A Tamax CEP (COS) is recognised by all 36 nations that make up the European Pharmacopoeia Convention. Tamax CEPs may be accepted in nations that are not members of the Ph. Eur. at the discretion of the authorities there.
click here to find a list of Tamax suppliers with CEP (COS) on PharmaCompass.
National Drug Code is a comprehensive database maintained by the FDA that contains information on all drugs marketed in the US. This directory includes information about finished drug products, unfinished drug products, and compounded drug products, including those containing Tamax as an active pharmaceutical ingredient (API).
The FDA updates the NDC directory daily. The NDC numbers for Tamax API and other APIs are published in this directory by the FDA.
The NDC unfinished drugs database includes product listing information submitted for all unfinished drugs, such as active pharmaceutical ingredients (APIs), drugs intended for further processing and bulk drug substances for compounding.
Pharmaceutical companies that manufacture Tamax as an active pharmaceutical ingredient (API) must furnish the FDA with an updated record of all drugs that they produce, prepare, propagate, compound, or process for commercial distribution in the US at their facilities.
The NDC directory also contains data on finished compounded human drug products that contain Tamax and are produced by outsourcing facilities. While these outsourcing facilities are not mandated to assign a Tamax NDC to their finished compounded human drug products, they may choose to do so.
click here to find a list of Tamax suppliers with NDC on PharmaCompass.
Tamax Active pharmaceutical ingredient (API) is produced in GMP-certified manufacturing facility.
GMP stands for Good Manufacturing Practices, which is a system used in the pharmaceutical industry to make sure that goods are regularly produced and monitored in accordance with quality standards. The FDA’s current Good Manufacturing Practices requirements are referred to as cGMP or current GMP which indicates that the company follows the most recent GMP specifications.

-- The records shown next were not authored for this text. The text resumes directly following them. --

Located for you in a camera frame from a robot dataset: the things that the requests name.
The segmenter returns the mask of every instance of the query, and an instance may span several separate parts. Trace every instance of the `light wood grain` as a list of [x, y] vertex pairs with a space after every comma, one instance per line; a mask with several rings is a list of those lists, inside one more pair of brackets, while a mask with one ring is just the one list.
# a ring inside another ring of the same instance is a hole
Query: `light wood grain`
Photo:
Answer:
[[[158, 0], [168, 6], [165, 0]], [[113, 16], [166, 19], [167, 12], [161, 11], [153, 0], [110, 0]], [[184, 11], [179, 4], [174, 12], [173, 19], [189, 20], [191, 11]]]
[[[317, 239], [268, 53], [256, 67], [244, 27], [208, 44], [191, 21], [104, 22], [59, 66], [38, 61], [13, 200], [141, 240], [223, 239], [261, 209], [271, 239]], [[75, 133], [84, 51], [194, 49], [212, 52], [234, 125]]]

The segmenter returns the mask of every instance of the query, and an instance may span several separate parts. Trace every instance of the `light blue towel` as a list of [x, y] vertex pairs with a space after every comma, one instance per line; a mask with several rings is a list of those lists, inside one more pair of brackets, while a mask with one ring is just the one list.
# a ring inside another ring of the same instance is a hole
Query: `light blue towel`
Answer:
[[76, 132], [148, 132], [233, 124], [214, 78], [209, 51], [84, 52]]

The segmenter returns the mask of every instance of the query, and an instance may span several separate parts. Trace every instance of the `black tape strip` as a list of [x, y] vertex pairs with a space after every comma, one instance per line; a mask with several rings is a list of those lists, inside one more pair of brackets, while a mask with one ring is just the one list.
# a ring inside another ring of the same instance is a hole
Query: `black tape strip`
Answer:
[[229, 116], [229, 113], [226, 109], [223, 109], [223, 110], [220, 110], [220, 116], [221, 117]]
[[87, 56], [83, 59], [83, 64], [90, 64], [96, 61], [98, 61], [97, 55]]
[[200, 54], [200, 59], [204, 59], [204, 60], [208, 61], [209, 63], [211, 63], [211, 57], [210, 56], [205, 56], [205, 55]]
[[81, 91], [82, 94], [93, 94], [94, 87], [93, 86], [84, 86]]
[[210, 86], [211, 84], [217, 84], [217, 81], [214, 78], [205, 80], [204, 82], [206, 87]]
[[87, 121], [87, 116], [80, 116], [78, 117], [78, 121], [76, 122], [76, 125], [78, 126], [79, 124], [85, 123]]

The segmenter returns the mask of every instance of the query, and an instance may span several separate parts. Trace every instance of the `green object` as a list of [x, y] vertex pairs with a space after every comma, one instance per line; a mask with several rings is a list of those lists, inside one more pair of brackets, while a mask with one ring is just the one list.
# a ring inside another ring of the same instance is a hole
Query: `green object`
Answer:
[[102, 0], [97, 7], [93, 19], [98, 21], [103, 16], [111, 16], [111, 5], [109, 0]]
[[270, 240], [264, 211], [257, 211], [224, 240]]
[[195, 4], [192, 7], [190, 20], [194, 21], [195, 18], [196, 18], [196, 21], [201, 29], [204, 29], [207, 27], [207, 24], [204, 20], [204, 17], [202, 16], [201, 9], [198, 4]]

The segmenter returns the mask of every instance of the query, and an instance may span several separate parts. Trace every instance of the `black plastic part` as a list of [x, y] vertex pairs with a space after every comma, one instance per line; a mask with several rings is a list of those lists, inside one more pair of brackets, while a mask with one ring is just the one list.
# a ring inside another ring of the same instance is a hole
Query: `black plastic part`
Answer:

The World Health Organization (WHO) has its own set of GMP guidelines, called the WHO GMP. Different countries can also set their own guidelines for GMP like China (Chinese GMP) or the EU (EU GMP).

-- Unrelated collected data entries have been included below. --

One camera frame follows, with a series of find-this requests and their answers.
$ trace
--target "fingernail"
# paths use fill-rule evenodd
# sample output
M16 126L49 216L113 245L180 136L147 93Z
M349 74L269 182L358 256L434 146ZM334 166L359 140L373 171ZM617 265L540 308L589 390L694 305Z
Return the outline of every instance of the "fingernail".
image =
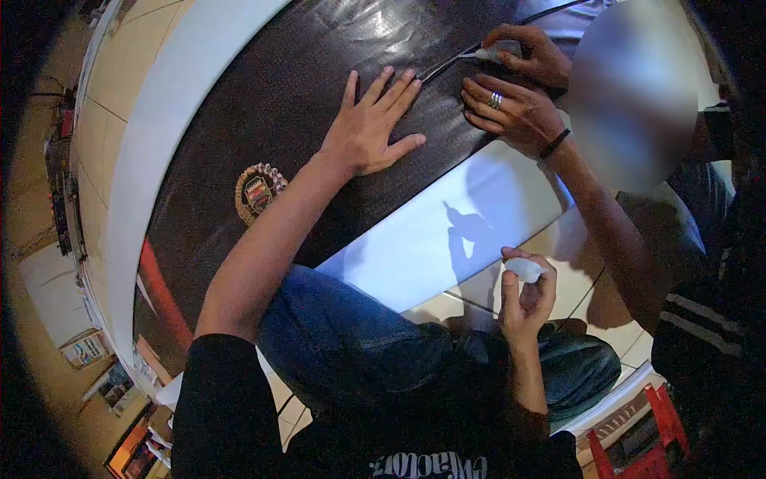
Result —
M519 279L512 271L503 271L502 273L502 283L503 284L513 284L513 281L518 281Z

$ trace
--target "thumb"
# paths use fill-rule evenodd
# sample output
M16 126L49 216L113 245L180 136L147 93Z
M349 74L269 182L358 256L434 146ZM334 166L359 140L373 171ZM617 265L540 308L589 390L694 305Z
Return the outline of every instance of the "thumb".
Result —
M509 51L499 51L497 53L497 57L511 70L517 71L520 74L524 74L528 77L532 76L534 64L531 60L519 58Z
M418 148L419 146L424 145L425 143L426 143L426 136L421 133L408 135L405 138L400 139L393 145L386 148L386 151L385 151L386 160L387 160L386 163L389 165L393 165L402 156Z
M503 313L514 313L519 306L519 277L511 271L503 271L500 286L500 309Z

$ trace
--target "hand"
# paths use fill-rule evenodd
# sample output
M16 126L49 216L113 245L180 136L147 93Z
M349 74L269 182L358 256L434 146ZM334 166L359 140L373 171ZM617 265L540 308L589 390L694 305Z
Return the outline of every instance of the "hand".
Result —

PharmaCompass offers a list of Tamax GMP manufacturers, exporters & distributors, which can be sorted by USDMF, JDMF, KDMF, CEP (COS), WC, API price, and more, enabling you to easily find the right Tamax GMP manufacturer or Tamax GMP API supplier for your needs.
A Tamax CoA (Certificate of Analysis) is a formal document that attests to Tamax's compliance with Tamax specifications and serves as a tool for batch-level quality control.
Tamax CoA mostly includes findings from lab analyses of a specific batch. For each Tamax CoA document that a company creates, the USFDA specifies specific requirements, such as supplier information, material identification, transportation data, evidence of conformity and signature data.
Tamax may be tested according to a variety of international standards, such as European Pharmacopoeia (Tamax EP), Tamax JP (Japanese Pharmacopeia) and the US Pharmacopoeia (Tamax USP).